- TASK
State the number of lines with "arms" in the listing, leaving out everything else.

····················

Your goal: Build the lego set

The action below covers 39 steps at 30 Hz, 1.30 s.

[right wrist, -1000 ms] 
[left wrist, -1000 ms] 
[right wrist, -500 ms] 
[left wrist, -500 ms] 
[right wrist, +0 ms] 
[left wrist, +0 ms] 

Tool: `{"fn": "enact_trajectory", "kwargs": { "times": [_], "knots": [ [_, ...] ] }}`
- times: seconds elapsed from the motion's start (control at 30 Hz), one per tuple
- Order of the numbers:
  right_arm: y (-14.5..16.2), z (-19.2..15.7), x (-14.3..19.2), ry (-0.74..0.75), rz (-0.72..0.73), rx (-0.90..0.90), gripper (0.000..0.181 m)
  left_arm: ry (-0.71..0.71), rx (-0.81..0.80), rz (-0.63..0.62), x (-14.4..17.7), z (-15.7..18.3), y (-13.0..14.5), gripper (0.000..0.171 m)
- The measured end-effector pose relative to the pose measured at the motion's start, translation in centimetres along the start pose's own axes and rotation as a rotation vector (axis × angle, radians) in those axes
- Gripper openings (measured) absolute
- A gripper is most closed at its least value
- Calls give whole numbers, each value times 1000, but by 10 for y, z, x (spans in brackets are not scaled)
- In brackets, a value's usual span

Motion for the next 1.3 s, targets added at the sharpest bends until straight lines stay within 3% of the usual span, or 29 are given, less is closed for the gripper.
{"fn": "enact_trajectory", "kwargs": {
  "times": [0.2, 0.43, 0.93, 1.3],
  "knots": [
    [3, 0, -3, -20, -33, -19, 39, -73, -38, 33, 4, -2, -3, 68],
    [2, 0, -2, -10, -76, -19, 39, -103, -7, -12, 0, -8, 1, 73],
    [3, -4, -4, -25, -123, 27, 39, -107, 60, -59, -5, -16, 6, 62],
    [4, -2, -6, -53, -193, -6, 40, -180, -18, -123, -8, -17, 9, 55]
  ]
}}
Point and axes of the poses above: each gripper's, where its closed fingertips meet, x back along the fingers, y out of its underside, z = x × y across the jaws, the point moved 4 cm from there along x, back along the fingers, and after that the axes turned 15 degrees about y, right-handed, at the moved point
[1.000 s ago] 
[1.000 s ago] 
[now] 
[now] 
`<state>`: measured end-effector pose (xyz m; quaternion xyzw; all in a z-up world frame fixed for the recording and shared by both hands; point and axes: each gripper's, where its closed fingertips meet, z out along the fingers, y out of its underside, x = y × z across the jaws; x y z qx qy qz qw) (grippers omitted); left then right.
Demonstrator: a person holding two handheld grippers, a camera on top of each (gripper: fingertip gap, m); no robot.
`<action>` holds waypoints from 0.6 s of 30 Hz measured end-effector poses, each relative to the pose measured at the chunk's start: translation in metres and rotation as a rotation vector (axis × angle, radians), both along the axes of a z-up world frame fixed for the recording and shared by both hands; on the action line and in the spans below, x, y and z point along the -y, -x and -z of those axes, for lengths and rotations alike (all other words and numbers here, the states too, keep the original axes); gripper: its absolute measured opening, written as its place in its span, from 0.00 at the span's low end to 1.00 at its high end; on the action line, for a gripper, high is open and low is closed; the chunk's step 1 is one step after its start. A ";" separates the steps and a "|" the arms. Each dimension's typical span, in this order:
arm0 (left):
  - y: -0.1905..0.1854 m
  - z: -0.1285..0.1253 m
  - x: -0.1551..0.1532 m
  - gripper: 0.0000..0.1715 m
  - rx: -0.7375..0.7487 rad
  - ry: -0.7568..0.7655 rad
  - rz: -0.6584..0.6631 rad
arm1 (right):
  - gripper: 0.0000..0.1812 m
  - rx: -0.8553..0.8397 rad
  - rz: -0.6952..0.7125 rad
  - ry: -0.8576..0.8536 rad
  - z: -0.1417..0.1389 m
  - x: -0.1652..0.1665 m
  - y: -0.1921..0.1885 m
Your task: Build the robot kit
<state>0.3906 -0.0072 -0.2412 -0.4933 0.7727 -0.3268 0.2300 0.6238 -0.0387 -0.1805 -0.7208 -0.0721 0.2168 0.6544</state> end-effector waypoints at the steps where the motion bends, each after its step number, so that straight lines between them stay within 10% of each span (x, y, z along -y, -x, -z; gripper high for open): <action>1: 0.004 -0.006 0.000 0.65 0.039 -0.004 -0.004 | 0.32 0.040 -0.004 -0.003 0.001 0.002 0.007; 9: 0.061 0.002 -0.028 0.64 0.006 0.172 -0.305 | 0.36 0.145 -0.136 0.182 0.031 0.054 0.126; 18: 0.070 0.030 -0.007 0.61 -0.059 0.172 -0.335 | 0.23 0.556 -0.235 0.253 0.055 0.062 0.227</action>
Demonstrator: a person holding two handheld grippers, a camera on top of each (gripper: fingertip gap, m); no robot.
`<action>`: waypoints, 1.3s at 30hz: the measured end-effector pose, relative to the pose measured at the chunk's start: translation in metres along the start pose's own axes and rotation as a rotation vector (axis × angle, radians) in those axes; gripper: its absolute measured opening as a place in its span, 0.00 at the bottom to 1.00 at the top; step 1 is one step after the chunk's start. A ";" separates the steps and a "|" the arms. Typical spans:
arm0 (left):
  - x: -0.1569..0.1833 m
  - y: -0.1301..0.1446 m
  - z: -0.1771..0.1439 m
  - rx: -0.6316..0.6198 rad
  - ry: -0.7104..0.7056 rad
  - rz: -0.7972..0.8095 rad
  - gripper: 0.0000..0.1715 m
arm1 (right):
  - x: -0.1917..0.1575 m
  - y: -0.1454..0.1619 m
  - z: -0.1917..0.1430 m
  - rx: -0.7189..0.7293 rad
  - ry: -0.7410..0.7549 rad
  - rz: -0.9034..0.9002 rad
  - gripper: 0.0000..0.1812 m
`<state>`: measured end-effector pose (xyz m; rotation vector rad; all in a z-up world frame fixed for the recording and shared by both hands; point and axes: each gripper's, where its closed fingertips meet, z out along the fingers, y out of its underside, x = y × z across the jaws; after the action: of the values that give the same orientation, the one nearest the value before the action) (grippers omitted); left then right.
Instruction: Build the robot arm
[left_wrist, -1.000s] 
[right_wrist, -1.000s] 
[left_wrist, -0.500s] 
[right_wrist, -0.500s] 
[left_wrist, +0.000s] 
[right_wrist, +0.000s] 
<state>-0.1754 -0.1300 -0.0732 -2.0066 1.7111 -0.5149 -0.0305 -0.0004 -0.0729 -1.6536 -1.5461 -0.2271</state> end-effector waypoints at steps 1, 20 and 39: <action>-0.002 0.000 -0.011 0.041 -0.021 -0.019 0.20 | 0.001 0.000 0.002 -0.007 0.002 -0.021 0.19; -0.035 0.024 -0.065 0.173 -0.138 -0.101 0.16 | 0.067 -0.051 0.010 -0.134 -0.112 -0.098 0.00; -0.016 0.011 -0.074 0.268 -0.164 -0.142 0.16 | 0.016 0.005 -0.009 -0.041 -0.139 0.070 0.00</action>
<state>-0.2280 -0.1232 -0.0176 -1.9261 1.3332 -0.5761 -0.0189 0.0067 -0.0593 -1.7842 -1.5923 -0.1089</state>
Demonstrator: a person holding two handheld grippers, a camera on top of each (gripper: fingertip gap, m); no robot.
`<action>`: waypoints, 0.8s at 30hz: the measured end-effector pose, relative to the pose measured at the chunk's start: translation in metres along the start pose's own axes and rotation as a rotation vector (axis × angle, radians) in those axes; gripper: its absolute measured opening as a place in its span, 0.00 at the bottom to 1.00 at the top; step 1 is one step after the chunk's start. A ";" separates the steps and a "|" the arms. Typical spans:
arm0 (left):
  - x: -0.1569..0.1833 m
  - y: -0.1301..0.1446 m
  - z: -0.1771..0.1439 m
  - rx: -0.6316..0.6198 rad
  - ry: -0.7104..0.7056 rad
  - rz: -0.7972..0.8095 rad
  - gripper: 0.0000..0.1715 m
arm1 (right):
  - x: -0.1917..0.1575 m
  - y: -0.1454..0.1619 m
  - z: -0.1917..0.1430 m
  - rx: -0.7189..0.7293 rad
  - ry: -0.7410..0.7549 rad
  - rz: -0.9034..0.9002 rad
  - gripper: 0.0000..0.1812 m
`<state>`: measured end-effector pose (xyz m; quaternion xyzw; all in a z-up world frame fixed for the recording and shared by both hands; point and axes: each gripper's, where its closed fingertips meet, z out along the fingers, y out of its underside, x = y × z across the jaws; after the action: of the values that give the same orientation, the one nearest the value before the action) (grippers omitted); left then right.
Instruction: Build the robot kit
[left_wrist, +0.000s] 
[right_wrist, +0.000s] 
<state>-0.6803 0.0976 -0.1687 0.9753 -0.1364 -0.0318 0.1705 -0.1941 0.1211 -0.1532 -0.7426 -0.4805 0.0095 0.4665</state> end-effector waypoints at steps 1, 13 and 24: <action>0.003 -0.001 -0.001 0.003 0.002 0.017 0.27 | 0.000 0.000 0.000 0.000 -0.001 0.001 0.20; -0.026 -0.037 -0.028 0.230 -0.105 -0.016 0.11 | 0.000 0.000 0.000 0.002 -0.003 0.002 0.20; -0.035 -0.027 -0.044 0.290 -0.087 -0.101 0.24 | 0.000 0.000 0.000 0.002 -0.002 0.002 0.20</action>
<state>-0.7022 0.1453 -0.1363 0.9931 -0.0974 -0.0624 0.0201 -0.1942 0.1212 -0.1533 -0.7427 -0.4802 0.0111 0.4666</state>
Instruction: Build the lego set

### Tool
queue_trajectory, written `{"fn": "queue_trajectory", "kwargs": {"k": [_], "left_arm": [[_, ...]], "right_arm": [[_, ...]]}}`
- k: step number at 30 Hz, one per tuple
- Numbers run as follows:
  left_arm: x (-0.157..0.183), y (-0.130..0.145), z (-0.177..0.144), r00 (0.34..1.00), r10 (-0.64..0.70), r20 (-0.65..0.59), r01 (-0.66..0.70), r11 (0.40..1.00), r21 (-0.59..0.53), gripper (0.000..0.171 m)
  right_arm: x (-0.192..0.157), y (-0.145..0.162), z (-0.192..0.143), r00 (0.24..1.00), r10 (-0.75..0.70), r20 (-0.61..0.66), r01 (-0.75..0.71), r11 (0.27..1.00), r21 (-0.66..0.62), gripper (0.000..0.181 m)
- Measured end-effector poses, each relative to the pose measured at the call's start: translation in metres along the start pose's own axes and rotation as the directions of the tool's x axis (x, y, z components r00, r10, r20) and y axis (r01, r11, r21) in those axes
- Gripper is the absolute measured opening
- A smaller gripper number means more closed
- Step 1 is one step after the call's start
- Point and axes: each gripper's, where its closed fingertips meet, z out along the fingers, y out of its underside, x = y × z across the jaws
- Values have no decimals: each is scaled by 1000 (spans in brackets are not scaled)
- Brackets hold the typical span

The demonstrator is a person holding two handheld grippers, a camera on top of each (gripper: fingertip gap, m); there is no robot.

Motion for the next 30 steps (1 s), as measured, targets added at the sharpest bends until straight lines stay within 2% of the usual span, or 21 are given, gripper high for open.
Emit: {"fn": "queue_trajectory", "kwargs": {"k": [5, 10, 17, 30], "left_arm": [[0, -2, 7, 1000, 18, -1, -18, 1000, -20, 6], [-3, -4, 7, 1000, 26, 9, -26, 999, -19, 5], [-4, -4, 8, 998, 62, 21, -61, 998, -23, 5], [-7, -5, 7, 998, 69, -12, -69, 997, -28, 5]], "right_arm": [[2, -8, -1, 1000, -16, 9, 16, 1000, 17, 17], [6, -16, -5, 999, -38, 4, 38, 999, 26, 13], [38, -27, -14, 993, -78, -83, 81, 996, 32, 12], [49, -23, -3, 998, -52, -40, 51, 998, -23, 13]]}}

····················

- TASK RESPONSE
3